- **THE TASK**
Please find every line in the entries below that contains the string "power", and copy it.

_____

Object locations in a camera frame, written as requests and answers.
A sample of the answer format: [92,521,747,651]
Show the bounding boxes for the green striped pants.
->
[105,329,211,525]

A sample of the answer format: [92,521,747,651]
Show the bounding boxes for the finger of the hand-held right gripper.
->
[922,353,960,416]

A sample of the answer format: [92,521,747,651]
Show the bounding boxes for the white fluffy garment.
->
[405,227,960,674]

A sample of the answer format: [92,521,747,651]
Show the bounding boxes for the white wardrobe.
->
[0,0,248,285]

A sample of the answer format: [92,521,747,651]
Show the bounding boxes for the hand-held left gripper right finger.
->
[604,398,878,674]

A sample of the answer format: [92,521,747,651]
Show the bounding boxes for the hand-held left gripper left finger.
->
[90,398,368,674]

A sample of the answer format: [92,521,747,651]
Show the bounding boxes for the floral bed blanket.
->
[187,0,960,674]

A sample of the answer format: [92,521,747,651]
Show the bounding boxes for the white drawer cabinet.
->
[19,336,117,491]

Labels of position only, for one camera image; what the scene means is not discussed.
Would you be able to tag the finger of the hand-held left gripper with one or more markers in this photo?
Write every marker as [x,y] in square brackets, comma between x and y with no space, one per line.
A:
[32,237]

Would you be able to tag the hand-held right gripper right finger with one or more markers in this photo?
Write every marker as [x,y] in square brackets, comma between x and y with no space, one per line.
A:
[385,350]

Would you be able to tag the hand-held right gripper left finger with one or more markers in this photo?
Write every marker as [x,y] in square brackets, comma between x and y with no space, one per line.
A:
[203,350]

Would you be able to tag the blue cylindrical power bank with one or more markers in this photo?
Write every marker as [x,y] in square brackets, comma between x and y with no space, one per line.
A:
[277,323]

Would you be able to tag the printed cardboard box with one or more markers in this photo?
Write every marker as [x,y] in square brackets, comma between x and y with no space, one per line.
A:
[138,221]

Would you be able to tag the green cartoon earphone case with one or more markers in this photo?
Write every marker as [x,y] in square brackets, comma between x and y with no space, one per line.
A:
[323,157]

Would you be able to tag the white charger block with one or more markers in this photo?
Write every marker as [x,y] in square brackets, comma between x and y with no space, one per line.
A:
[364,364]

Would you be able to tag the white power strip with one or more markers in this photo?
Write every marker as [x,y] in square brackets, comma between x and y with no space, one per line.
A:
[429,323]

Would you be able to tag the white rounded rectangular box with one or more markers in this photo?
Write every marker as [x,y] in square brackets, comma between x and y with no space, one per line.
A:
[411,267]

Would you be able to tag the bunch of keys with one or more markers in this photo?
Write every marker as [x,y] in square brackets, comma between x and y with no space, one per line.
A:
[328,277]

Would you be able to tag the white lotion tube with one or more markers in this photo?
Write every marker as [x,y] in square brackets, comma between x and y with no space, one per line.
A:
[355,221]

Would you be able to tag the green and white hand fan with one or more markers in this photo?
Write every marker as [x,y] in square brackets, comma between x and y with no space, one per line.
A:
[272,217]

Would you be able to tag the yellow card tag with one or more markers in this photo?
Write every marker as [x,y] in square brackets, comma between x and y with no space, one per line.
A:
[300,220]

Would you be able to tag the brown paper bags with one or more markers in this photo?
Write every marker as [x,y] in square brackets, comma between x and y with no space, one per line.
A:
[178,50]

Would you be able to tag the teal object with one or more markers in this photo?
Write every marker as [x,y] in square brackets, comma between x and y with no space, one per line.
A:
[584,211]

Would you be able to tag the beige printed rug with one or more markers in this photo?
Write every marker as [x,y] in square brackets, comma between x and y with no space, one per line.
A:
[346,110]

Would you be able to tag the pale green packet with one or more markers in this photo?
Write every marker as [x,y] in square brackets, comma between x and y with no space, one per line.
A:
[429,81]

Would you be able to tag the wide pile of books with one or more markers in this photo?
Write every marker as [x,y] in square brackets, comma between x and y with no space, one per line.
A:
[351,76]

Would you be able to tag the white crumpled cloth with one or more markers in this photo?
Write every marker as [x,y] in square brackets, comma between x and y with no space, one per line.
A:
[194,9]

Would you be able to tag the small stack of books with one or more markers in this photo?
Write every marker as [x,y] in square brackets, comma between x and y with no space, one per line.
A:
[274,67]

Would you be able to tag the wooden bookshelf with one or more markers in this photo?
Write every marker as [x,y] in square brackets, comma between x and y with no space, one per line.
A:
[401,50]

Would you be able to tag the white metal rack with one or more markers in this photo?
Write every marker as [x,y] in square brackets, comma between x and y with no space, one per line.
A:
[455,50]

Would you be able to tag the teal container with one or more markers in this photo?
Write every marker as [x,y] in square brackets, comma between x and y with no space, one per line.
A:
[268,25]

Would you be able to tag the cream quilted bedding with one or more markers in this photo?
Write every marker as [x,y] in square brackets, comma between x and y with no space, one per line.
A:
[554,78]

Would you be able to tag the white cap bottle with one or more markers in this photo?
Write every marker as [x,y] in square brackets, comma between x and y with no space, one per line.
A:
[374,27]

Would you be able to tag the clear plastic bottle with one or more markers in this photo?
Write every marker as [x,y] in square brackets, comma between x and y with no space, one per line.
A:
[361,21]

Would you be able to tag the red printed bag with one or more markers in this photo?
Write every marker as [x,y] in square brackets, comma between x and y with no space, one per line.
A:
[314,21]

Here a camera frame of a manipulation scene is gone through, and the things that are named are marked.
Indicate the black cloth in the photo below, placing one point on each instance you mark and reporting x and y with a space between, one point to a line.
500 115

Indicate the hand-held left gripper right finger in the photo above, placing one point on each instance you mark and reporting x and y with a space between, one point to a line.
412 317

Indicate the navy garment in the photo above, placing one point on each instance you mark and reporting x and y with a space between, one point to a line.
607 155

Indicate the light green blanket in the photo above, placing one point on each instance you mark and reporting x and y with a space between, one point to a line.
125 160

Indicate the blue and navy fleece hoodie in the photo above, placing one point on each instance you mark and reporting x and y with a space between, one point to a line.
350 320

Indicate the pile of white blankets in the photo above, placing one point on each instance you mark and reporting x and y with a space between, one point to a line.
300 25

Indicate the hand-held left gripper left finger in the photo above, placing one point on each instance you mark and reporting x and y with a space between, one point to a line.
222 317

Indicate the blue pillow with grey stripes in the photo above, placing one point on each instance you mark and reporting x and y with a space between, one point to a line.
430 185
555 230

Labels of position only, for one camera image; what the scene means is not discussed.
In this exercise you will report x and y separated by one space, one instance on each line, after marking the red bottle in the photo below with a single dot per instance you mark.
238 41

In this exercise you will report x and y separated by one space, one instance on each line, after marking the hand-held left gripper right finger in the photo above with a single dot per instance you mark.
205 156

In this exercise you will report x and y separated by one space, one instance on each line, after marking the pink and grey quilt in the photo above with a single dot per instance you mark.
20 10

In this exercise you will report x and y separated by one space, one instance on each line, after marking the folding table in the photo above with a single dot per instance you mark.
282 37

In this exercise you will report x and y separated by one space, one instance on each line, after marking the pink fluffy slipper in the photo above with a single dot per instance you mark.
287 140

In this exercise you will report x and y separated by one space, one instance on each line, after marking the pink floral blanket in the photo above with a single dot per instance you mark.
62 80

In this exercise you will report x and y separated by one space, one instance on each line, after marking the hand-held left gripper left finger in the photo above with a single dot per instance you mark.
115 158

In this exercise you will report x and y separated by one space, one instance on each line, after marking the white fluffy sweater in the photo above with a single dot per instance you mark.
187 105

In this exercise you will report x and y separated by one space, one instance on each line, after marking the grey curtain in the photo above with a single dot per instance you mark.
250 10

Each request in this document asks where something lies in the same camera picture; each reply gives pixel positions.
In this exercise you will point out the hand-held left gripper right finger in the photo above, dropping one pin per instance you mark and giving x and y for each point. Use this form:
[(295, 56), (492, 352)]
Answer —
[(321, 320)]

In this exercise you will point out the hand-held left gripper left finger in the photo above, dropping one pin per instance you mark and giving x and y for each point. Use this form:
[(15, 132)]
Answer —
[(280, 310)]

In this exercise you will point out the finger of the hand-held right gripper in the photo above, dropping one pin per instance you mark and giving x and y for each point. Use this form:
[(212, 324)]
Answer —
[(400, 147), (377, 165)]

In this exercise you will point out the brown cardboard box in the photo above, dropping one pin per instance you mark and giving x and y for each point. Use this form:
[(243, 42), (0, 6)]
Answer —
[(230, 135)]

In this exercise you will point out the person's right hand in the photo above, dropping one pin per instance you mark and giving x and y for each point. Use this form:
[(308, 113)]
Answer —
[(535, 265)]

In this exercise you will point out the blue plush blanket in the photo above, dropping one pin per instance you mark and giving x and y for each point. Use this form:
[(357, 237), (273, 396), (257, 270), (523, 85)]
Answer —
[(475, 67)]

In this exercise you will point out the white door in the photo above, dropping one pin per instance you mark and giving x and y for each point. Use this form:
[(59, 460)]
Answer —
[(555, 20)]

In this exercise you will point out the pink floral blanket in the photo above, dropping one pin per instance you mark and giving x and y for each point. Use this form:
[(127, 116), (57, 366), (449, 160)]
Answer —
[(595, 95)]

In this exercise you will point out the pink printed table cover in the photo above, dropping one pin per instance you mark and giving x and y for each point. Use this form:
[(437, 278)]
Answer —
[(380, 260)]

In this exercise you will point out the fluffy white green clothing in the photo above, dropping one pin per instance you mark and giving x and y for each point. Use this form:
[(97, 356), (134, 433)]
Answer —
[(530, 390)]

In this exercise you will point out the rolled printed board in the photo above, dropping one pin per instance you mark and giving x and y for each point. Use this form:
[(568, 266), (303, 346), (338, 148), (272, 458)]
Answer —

_____

- **SOLUTION TO THIS PROBLEM**
Would you be able to tag the blue cylindrical power bank with one or more markers in this photo?
Would you be able to tag the white power strip with one or more markers in this photo?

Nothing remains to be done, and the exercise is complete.